In your copy of the entries, please include no pictures and return every word exactly.

SOURCE MATERIAL:
......

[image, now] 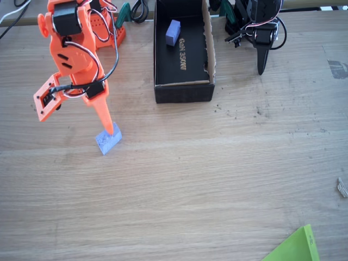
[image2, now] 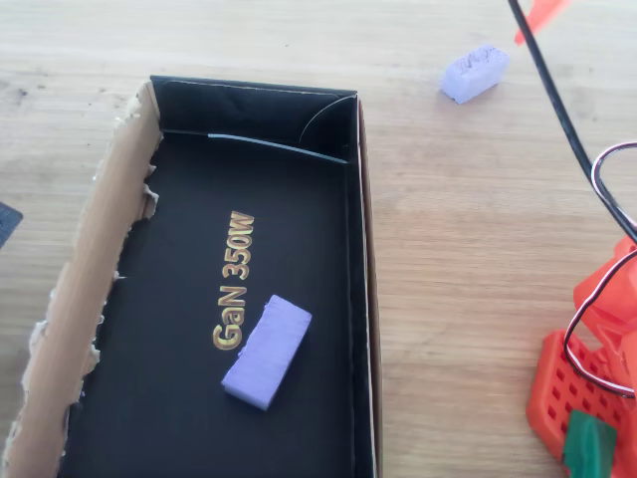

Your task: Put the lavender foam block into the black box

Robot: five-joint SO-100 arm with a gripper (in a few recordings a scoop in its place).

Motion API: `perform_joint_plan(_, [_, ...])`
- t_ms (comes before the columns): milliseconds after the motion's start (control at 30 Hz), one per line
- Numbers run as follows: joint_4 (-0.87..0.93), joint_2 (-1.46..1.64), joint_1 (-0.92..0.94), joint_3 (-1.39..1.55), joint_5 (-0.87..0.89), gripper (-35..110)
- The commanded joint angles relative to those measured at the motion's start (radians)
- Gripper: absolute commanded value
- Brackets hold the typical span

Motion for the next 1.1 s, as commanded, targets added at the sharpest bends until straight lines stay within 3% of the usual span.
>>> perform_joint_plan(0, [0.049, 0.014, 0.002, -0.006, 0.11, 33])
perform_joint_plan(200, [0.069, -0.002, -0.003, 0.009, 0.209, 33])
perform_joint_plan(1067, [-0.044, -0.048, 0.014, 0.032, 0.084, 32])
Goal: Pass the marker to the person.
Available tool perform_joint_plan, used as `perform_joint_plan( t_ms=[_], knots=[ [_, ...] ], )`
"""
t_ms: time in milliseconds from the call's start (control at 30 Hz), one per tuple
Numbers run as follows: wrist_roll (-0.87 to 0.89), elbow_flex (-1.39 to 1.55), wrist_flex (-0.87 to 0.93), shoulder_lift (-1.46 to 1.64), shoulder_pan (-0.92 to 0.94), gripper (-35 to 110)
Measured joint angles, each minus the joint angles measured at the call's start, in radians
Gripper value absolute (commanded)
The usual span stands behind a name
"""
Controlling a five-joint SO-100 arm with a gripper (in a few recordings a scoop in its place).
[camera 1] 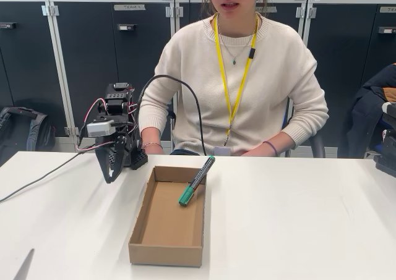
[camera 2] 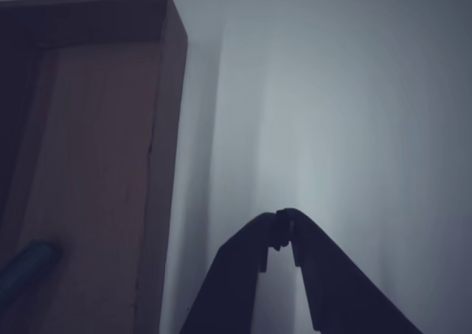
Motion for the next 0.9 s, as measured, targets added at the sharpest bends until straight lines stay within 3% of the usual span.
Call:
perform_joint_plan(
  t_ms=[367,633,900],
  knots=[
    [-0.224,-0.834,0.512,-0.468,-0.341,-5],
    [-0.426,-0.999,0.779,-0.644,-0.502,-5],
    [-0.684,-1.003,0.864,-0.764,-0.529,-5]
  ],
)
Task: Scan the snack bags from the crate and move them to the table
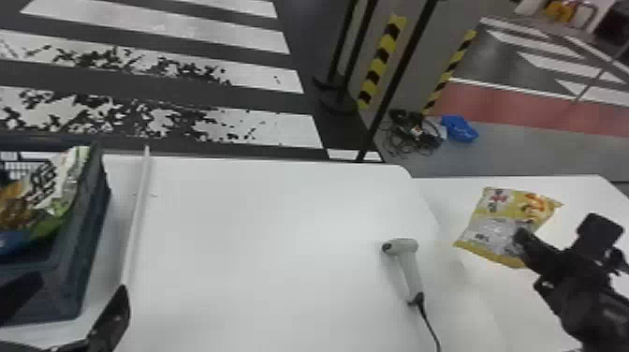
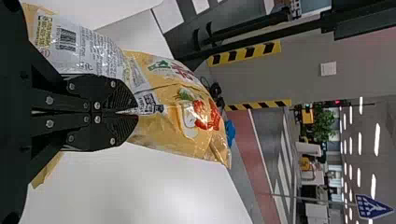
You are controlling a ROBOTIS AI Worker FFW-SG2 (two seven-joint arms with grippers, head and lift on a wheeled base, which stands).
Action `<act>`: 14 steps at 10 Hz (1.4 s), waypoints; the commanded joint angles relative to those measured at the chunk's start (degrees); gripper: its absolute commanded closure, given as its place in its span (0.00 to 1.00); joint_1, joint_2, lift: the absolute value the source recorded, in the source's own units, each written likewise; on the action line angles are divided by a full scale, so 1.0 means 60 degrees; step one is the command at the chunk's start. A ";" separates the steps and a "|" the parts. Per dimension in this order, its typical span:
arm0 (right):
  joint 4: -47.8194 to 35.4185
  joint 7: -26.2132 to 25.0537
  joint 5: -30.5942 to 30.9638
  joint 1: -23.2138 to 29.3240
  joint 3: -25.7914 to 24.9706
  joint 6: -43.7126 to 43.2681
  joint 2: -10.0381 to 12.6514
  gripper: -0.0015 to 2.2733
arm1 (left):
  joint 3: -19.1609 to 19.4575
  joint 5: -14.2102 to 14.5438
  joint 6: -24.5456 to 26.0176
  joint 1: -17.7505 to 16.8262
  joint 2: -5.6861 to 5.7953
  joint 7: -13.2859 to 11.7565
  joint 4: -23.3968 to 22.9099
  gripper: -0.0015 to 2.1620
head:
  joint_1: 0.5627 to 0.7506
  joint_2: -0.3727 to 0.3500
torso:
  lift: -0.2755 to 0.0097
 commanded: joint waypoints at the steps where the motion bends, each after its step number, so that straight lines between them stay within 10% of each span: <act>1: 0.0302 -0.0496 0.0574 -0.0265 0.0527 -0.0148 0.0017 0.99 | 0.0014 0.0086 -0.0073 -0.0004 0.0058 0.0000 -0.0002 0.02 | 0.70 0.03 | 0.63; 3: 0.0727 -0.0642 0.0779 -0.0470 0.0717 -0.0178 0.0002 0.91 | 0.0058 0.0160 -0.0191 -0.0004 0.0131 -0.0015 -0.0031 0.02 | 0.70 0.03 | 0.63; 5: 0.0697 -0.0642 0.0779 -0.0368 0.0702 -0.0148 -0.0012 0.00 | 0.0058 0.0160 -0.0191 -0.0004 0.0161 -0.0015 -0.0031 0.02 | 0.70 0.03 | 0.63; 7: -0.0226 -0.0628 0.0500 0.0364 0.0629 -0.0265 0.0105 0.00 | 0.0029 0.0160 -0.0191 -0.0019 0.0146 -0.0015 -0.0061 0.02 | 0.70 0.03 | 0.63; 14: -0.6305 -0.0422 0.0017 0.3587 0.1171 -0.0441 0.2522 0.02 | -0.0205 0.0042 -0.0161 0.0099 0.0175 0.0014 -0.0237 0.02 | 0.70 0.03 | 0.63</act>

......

ANSWER FOR THE TASK:
[image, now] 
[image2, now] 

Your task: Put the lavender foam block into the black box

Robot: five-joint SO-100 arm with a gripper (in a few recordings a scoop in its place).

Motion API: `perform_joint_plan(_, [_, ...])`
- t_ms (comes before the columns): milliseconds after the motion's start (control at 30 Hz), one per line
- Numbers run as follows: joint_4 (-0.87..0.93), joint_2 (-1.46..1.64), joint_1 (-0.92..0.94), joint_3 (-1.39..1.55), joint_5 (-0.87..0.89), gripper (-35..110)
- The commanded joint angles relative to those measured at the motion's start (radians)
- Gripper: absolute commanded value
- Brackets hold the typical span

Motion for the next 1.1 s, as commanded, targets added at the sharpest bends until straight lines stay within 3% of the usual span.
>>> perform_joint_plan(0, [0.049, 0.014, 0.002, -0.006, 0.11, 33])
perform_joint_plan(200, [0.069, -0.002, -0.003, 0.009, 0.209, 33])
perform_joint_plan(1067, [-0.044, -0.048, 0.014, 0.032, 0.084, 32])
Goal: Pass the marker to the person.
Available tool perform_joint_plan, used as `perform_joint_plan( t_ms=[_], knots=[ [_, ...] ], )`
"""
t_ms: time in milliseconds from the call's start (control at 30 Hz), one per tuple
Numbers run as follows: wrist_roll (-0.87 to 0.89), elbow_flex (-1.39 to 1.55), wrist_flex (-0.87 to 0.93), shoulder_lift (-1.46 to 1.64), shoulder_pan (-0.92 to 0.94), gripper (-35 to 110)
Measured joint angles, each minus the joint angles measured at the call's start, in radians
Gripper value absolute (commanded)
The usual span stands behind a name
"""
Controlling a five-joint SO-100 arm with a gripper (in a few recordings a scoop in its place).
[camera 1] 
[camera 2] 
Motion for the next 0.9 s, as measured, targets added at the sharpest bends until straight lines stay within 3% of the usual span.
Call:
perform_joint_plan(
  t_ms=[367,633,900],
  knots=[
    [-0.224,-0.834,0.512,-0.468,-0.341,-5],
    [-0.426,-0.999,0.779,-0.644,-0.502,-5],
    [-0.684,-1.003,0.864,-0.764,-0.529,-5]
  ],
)
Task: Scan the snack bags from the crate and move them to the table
You are controlling a ROBOTIS AI Worker FFW-SG2 (two seven-joint arms with grippers, head and lift on a wheeled base, which stands).
Action `<act>`: 14 steps at 10 Hz (1.4 s), waypoints; the commanded joint angles relative to those measured at the chunk's start (degrees); gripper: its absolute commanded closure, given as its place in its span (0.00 to 1.00); joint_1, joint_2, lift: the absolute value the source recorded, in the source's own units, each written likewise; on the action line angles are divided by a full scale, so 1.0 means 60 degrees; step one is the command at the chunk's start. A ";" separates the steps and a "|" the parts. Per dimension in this order, its typical span:
arm0 (right):
  joint 4: -47.8194 to 35.4185
  joint 7: -26.2132 to 25.0537
  joint 5: -30.5942 to 30.9638
  joint 1: -23.2138 to 29.3240
  joint 3: -25.7914 to 24.9706
  joint 6: -43.7126 to 43.2681
  joint 2: -10.0381 to 12.6514
  gripper: -0.0015 to 2.2733
arm1 (left):
  joint 3: -19.1609 to 19.4575
  joint 5: -14.2102 to 14.5438
  joint 6: -24.5456 to 26.0176
  joint 1: -17.7505 to 16.8262
  joint 2: -5.6861 to 5.7953
  joint 7: -13.2859 to 11.7565
  joint 4: -23.3968 to 22.9099
  gripper: -0.0015 to 2.1620
head:
  joint_1: 0.5627 to 0.7506
  joint_2: -0.3727 to 0.3500
torso:
  lift: -0.2755 to 0.0097
 commanded: joint waypoints at the steps where the motion bends, each after its step number, so that straight lines between them stay within 10% of each span: <act>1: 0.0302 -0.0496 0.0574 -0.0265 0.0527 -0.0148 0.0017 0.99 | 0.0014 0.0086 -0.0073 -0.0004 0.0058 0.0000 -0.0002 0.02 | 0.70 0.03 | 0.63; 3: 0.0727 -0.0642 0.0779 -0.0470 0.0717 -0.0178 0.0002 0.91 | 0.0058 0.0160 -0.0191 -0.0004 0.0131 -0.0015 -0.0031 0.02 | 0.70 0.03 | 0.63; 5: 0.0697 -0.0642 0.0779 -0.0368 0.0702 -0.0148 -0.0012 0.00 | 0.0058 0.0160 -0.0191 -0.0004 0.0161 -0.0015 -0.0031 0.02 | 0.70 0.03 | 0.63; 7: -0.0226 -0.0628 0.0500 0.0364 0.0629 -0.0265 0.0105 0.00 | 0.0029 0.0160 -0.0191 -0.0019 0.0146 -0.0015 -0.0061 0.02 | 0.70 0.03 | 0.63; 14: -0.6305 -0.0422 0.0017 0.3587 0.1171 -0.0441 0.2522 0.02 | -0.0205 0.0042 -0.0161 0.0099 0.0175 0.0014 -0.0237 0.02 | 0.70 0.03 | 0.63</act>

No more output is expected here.